Preview
della mostra "Post fata resurgo, iterum", "dopo le avversità risorgo,
di nuovo", il motto della mitologica Fenice, sui progetti e le
realizzazioni aeronautiche di una delle più famose aziende italiane,
la SIAI Marchetti, nel primo dopoguerra, dal 1945 al 1950. Un
periodo di grandi speranze, che dovevano andare deluse o comunque,
nel migliore dei casi (come per SIAI-Marchetti) dolorosamente
ridimensionate a una scala più compatibile con la realtà politico-economica
del Paese.

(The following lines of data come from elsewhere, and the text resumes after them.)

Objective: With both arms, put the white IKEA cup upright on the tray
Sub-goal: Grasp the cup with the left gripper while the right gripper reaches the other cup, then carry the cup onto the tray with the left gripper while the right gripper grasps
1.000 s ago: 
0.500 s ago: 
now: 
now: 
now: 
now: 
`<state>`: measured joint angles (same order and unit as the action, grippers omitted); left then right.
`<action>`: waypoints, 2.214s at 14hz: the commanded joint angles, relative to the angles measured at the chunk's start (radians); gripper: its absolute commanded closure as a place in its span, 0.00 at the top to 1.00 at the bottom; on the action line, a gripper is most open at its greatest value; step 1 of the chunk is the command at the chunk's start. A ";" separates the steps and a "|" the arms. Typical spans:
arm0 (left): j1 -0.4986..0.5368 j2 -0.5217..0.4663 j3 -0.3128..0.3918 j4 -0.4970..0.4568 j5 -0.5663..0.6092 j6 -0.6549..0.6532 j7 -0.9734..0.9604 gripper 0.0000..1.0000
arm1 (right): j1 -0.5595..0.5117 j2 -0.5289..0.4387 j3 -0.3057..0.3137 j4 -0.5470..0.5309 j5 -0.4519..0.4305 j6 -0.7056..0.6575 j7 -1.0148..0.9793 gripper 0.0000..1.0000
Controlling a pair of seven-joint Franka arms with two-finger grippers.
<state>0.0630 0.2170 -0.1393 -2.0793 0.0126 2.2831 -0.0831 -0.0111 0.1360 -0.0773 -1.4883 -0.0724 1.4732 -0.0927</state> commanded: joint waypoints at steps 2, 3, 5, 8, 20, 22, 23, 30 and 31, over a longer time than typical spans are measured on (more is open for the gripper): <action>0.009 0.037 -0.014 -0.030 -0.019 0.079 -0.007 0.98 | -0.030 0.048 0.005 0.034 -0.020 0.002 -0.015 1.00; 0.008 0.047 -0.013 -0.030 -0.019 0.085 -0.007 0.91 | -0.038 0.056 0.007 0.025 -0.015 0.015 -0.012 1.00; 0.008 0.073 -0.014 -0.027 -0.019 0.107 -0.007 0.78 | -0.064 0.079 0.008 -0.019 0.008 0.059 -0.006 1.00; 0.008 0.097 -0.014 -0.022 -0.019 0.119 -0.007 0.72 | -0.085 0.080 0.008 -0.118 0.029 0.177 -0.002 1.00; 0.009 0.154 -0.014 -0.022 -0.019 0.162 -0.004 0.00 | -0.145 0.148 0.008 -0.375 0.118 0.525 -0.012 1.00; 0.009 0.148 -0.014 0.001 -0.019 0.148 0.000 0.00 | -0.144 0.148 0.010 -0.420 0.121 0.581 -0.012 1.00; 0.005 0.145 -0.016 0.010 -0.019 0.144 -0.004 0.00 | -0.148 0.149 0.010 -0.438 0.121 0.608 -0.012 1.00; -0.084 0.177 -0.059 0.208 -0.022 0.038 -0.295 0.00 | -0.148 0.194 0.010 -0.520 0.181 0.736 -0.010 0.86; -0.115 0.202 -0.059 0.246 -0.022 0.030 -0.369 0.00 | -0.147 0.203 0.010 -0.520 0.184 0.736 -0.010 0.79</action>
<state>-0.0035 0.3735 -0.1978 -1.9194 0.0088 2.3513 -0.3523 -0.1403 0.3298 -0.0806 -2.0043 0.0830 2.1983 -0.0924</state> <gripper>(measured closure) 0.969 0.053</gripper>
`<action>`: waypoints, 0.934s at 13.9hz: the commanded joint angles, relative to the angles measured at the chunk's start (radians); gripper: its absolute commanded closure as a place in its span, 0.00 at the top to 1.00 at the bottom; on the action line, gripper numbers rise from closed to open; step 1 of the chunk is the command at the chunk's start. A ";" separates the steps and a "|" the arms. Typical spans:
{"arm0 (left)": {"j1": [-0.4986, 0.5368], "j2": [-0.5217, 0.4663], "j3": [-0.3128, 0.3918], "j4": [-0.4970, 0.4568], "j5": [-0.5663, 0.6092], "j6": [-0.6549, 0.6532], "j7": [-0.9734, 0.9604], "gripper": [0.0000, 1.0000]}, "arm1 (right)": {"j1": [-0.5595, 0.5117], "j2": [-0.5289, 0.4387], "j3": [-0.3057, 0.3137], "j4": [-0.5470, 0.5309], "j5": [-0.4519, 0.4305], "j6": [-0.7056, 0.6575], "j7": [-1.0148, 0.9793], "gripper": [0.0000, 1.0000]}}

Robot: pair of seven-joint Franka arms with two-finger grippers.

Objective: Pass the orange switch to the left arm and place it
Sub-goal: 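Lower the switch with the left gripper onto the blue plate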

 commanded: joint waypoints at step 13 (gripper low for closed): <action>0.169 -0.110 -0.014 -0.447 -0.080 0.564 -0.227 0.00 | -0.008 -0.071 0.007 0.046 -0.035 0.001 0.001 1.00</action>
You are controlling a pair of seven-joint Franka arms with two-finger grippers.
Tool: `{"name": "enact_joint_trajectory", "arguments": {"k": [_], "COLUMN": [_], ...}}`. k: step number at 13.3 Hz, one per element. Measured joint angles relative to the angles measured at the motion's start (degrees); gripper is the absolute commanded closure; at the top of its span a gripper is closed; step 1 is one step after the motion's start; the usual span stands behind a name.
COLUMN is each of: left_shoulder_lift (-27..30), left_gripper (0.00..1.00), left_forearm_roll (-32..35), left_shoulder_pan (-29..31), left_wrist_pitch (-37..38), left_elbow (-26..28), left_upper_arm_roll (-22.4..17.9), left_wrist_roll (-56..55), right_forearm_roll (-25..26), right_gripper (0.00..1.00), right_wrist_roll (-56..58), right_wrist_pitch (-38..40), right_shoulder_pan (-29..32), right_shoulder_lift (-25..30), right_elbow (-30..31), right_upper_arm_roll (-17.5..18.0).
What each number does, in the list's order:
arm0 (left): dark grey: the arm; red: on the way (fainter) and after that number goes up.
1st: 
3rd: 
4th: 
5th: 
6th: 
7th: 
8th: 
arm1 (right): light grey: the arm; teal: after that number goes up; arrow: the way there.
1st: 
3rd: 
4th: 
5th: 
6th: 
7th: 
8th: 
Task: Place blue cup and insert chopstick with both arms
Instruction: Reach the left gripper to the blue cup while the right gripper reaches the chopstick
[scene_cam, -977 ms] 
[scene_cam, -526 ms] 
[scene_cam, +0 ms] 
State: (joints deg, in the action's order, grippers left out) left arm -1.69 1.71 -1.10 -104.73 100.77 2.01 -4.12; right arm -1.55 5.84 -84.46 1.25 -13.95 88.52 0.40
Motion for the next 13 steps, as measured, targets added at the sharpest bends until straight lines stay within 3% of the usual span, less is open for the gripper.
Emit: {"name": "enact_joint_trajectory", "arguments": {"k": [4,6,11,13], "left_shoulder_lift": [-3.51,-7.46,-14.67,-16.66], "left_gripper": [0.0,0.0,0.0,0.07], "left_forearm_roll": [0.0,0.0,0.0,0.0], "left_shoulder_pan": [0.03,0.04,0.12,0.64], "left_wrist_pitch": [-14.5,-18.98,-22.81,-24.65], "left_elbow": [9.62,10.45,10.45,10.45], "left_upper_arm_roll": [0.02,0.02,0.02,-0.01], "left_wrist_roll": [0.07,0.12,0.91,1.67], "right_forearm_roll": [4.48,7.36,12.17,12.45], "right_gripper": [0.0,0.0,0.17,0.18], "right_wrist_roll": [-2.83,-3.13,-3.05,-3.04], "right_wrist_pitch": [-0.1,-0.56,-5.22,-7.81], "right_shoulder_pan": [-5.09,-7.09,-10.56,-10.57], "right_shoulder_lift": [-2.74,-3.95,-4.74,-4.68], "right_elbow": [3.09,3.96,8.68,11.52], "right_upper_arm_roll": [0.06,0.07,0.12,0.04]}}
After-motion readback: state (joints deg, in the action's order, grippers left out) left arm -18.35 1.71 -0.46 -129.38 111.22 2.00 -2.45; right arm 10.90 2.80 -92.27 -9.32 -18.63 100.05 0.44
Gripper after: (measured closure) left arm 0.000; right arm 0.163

Questo però non impediva ai progettisti di elaborare
idee e proposte di grande interesse dal punto di vista tecnico
e di design formale che, a fianco delle relativamente scarse realizzazioni
pratiche, hanno contribuito a porre le basi per l'affermazione
del "made in Italy", nei decenni successivi, in ambito aeronautico
ma non solo. Tra i progetti presentati nell'ambito della preview
vi sono infatti velivoli di grande originalità come l'SM-105 a
fusoliera intercambiabile sulla pista secondo gli utilizzi previsti
(trasporto passeggeri, merci, idrovolante) e l'SM-110 Chimera
II, l'unico tentativo da parte dell'industria aeronautica di realizzare
un quadrigetto commerciale in totale autonomia, nel 1950, quando
avevano volato sperimentalmente a livello mondiale solo due aeroplani
dello stesso tipo, in Inghilterra (il Comet) e in Canada.